*** Provided information

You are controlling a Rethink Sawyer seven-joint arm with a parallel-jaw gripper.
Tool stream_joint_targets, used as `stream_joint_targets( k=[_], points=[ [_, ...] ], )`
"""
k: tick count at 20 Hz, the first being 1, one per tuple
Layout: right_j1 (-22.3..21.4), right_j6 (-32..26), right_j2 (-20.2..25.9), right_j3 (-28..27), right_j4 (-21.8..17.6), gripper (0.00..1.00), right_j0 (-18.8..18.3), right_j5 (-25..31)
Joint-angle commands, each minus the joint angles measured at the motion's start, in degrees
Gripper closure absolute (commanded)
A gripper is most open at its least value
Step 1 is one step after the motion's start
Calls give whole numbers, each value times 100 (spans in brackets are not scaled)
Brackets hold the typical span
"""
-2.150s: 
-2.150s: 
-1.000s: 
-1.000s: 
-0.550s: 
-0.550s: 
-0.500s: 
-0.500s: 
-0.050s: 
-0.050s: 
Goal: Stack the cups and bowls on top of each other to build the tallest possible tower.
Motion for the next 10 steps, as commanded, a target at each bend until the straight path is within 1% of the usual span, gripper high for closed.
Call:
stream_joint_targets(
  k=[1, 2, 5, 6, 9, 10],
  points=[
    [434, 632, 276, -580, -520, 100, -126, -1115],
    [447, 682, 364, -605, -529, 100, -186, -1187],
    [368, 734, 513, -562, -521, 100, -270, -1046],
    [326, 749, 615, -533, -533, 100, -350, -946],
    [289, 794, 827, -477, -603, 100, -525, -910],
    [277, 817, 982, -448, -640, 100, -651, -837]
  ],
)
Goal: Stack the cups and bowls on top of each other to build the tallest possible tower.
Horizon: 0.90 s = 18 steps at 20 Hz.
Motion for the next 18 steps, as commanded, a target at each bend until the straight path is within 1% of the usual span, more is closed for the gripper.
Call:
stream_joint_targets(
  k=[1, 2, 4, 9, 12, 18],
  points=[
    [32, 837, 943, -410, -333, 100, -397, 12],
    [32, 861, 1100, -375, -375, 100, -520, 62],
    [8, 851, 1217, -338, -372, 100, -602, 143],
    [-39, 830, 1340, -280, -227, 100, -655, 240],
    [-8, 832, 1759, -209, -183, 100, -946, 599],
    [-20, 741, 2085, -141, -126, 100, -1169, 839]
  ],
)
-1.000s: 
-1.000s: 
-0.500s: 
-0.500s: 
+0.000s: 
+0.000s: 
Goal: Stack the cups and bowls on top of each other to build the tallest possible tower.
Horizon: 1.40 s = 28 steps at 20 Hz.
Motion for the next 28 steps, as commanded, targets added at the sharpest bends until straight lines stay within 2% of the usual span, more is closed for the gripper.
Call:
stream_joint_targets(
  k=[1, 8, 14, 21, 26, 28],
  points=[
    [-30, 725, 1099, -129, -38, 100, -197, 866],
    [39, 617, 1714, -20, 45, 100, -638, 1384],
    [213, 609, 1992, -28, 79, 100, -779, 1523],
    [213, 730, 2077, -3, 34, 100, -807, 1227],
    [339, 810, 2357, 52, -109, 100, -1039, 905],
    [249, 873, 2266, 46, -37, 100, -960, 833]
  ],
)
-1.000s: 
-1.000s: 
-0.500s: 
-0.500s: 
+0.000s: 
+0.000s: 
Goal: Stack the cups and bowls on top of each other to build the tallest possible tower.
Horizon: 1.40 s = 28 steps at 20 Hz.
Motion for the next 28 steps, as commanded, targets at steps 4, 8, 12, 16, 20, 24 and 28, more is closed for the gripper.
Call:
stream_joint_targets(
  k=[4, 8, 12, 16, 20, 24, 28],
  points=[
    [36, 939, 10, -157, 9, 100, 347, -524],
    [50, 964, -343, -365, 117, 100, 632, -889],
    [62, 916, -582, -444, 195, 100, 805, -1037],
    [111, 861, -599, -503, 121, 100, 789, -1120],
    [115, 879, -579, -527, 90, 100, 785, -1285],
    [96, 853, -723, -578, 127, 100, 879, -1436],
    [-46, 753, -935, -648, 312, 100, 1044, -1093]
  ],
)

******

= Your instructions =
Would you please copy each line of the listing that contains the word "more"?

= Solution for this task =
Motion for the next 18 steps, as commanded, a target at each bend until the straight path is within 1% of the usual span, more is closed for the gripper.
Motion for the next 28 steps, as commanded, targets added at the sharpest bends until straight lines stay within 2% of the usual span, more is closed for the gripper.
Motion for the next 28 steps, as commanded, targets at steps 4, 8, 12, 16, 20, 24 and 28, more is closed for the gripper.

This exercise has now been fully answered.